> **Exercise prompt**
Work through the listing below, copying each line that carries the word "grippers".

> **Supplied material**

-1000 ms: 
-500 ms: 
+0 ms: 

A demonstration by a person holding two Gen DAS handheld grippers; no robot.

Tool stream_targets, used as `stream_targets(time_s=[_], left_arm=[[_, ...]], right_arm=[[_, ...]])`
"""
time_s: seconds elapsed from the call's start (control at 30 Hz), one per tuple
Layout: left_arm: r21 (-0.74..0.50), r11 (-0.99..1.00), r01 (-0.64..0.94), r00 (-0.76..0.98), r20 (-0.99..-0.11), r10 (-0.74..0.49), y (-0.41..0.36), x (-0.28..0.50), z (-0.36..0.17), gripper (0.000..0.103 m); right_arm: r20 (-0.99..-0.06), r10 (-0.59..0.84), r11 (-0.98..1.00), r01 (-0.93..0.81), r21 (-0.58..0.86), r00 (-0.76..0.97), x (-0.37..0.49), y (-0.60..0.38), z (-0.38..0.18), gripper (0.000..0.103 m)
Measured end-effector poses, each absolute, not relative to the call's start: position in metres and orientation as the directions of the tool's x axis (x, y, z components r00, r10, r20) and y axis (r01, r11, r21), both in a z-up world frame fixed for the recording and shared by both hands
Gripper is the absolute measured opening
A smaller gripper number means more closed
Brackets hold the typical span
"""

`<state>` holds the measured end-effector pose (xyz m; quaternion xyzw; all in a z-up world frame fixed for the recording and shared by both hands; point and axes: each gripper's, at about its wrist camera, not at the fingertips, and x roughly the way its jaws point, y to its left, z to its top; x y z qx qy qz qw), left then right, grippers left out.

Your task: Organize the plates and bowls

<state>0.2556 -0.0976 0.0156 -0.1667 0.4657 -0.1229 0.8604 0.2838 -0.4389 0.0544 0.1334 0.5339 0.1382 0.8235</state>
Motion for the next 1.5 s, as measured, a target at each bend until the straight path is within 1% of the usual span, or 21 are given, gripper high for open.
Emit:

> **Result of this task**
A demonstration by a person holding two Gen DAS handheld grippers; no robot.
`<state>` holds the measured end-effector pose (xyz m; quaternion xyzw; all in a z-up world frame fixed for the recording and shared by both hands; point and axes: each gripper's, at about its wrist camera, not at the fingertips, and x roughly the way its jaws point, y to its left, z to its top; x y z qx qy qz qw), left then right, grippers left out.

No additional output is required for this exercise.